感染症リスクよりも患者を待たせないことが合理的サービスと勘違いしたものか。
テレビで放映された範囲でも、院長は、このような点滴液の作り置きについて過去にあったが、現状は把握していないようなあいまいな発言であったが、「1日約350人の患者が訪れ、(診療所の様子は)野戦病院状態。院内感染が発症する率は高かった」といまにも泣きそうな発言に変わり、さらに「今回の事件はすべて院長、管理者の私の責任。裁きの来る日を待っています」と患者にむけての謝罪の弁をのべているとのこと。
何名の医者と看護師で対応していたか分からないが、1日約350人の患者数は、異常に多いように思われる。
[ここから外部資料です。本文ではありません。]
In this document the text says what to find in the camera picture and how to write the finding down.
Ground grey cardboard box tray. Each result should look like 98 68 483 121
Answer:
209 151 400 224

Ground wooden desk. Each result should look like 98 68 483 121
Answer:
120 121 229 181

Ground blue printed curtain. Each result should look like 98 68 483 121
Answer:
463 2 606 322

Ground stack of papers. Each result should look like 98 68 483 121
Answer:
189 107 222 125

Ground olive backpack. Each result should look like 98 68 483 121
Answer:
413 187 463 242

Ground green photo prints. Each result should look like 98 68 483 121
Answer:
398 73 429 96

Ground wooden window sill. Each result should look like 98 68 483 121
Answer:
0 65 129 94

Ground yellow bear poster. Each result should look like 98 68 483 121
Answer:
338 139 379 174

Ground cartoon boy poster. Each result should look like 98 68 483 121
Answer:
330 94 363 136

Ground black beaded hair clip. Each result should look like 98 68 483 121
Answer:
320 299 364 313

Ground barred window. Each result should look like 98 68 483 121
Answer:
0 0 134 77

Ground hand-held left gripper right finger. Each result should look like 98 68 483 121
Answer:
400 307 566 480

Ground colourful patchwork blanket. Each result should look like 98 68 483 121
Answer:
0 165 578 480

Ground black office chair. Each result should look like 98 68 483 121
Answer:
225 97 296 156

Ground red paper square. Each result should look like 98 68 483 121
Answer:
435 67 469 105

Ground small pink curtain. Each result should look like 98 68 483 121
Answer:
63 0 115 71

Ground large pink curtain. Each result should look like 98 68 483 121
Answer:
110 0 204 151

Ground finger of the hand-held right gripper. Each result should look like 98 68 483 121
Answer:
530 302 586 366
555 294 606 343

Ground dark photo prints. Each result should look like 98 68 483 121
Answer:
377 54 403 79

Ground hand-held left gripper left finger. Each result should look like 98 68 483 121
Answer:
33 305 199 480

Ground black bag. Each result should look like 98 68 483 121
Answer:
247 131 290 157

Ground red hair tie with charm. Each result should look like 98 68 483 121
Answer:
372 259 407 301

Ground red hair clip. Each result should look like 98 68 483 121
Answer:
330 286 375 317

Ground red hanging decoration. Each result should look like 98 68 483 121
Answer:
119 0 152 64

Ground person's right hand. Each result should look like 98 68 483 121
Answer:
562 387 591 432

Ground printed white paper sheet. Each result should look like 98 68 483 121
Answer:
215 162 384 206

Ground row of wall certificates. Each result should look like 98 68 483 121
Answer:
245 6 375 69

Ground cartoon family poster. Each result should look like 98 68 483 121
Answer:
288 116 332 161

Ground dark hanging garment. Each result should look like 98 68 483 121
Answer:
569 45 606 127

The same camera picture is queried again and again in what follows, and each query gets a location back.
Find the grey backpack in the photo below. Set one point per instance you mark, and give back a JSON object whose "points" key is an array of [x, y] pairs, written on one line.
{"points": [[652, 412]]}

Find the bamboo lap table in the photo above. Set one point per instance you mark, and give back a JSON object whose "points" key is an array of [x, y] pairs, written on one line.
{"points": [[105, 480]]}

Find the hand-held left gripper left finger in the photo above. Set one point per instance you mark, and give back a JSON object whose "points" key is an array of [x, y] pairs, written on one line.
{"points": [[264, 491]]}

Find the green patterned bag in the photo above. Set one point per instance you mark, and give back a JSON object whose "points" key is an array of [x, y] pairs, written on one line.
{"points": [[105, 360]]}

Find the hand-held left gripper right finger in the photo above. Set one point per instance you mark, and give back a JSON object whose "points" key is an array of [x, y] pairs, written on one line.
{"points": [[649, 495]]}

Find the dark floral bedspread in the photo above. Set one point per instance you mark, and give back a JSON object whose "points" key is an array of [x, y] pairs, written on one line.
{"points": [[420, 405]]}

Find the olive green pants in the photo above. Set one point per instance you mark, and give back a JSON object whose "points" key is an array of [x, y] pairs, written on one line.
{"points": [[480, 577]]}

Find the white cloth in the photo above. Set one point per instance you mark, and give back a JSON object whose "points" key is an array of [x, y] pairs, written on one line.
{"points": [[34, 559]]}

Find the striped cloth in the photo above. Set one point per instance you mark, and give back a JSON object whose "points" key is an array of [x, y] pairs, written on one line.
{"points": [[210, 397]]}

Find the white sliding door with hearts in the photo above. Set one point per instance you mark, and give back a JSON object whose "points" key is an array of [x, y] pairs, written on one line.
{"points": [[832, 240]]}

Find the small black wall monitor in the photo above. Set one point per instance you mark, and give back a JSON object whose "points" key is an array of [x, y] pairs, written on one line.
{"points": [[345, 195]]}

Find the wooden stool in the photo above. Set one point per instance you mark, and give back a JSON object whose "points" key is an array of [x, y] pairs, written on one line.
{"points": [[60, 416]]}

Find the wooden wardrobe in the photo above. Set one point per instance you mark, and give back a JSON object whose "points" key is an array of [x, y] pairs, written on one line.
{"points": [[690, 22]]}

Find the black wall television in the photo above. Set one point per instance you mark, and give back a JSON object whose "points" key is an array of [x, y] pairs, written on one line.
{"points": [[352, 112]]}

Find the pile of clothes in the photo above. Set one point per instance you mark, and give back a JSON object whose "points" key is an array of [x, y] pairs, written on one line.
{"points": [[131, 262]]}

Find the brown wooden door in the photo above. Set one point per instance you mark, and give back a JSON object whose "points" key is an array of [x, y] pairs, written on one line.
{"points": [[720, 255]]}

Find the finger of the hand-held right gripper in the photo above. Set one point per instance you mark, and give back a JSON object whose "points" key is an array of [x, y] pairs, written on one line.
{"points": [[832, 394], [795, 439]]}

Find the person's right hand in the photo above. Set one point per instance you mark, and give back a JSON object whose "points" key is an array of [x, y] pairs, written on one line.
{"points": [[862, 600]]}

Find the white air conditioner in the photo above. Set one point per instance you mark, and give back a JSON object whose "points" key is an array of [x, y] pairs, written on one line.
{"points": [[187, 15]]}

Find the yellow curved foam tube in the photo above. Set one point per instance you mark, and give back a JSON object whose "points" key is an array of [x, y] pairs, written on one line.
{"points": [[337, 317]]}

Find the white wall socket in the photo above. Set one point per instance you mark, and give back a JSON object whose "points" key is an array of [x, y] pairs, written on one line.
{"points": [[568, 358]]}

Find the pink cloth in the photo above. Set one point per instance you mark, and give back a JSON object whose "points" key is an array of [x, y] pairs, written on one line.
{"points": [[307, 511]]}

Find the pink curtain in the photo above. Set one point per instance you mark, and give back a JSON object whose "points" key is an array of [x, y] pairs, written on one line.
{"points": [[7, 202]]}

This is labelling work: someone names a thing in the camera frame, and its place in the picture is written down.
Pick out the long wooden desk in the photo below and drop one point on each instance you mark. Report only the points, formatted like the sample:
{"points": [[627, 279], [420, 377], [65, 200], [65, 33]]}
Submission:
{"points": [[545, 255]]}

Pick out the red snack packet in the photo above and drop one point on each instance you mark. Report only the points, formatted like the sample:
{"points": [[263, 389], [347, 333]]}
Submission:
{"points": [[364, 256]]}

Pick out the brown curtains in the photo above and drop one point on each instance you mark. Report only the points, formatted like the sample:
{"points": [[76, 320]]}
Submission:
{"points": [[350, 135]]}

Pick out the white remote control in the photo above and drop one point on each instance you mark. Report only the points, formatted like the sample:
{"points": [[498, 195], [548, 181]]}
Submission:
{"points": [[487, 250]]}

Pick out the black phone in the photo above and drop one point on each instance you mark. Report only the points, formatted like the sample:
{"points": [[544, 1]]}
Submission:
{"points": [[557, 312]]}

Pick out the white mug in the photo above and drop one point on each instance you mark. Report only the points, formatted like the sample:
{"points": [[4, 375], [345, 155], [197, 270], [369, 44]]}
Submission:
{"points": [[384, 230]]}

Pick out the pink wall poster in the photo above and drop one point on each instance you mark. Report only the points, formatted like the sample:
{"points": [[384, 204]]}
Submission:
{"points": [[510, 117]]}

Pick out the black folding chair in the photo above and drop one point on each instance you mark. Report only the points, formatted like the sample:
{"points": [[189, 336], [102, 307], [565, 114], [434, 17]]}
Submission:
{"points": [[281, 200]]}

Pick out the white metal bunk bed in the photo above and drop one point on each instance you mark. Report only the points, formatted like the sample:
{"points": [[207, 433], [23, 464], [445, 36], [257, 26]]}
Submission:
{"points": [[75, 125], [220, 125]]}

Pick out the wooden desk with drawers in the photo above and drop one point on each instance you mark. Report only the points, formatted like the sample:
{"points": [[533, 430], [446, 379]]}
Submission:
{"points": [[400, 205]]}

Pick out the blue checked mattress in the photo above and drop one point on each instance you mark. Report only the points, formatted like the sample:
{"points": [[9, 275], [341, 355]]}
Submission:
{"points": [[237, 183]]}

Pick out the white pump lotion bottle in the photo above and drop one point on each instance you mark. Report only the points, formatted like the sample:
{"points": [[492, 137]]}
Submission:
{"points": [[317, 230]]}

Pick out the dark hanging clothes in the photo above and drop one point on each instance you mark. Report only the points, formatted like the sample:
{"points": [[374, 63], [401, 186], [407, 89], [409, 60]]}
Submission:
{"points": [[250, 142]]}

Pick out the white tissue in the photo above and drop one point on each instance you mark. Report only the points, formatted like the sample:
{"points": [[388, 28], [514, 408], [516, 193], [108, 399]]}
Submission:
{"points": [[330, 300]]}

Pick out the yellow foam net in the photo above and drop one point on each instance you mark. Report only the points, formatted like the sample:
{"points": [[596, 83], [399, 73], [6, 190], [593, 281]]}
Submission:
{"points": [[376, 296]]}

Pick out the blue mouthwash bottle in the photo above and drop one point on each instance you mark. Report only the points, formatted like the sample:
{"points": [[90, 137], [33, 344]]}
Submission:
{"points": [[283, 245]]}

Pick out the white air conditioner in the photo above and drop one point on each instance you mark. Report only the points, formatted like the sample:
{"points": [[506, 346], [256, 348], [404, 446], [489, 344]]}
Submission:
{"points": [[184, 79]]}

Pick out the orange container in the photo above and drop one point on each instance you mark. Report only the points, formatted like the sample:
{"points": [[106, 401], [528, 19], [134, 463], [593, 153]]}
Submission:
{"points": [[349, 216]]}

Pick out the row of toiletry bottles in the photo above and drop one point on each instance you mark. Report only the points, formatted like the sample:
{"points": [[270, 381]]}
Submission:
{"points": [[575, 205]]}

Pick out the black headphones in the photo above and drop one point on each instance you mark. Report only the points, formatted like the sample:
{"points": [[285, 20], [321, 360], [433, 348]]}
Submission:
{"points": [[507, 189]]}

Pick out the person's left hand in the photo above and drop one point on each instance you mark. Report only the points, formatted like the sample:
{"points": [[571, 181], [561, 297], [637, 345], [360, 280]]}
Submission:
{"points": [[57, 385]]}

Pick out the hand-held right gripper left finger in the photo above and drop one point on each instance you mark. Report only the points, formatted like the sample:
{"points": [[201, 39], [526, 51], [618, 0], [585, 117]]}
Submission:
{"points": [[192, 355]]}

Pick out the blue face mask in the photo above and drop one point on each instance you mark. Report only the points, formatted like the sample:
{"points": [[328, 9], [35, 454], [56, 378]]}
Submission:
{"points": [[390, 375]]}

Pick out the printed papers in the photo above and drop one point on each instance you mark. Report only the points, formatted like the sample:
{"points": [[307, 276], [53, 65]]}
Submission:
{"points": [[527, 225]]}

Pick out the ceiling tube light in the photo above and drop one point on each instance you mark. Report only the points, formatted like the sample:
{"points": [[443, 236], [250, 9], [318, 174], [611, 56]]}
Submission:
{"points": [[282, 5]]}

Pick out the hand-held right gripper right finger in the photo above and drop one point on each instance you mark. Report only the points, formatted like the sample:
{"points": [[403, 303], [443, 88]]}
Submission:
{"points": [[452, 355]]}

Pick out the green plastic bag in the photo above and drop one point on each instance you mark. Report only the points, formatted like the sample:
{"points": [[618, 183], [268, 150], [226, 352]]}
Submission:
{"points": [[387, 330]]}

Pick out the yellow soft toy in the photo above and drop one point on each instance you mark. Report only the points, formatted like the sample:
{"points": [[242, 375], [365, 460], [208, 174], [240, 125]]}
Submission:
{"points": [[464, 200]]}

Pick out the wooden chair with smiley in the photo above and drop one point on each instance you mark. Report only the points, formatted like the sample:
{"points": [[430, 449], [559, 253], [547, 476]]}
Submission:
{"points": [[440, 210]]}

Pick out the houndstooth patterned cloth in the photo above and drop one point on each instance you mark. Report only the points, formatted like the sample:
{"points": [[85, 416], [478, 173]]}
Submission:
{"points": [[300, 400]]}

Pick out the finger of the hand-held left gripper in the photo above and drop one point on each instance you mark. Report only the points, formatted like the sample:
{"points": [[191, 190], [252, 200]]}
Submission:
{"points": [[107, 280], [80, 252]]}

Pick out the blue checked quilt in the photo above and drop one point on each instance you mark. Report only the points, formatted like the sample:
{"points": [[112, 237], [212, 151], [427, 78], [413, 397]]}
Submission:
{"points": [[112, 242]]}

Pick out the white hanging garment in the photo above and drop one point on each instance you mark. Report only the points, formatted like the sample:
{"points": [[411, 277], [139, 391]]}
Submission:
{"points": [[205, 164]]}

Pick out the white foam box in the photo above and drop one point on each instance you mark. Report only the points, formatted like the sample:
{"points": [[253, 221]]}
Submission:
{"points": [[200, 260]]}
この医院について患者の評判は、良かったようだが、院長は、私の家には、風呂もないとか、昼食も食べることができず治療に没頭する日々だったとかと語っていたが、多忙であっても衛生管理の基本を怠ると感染症などのリスクは高まってしまう。
ここのところ相次いで、食の安心・安全が問題となったが、医療の安心・安全も大丈夫かと不安になる。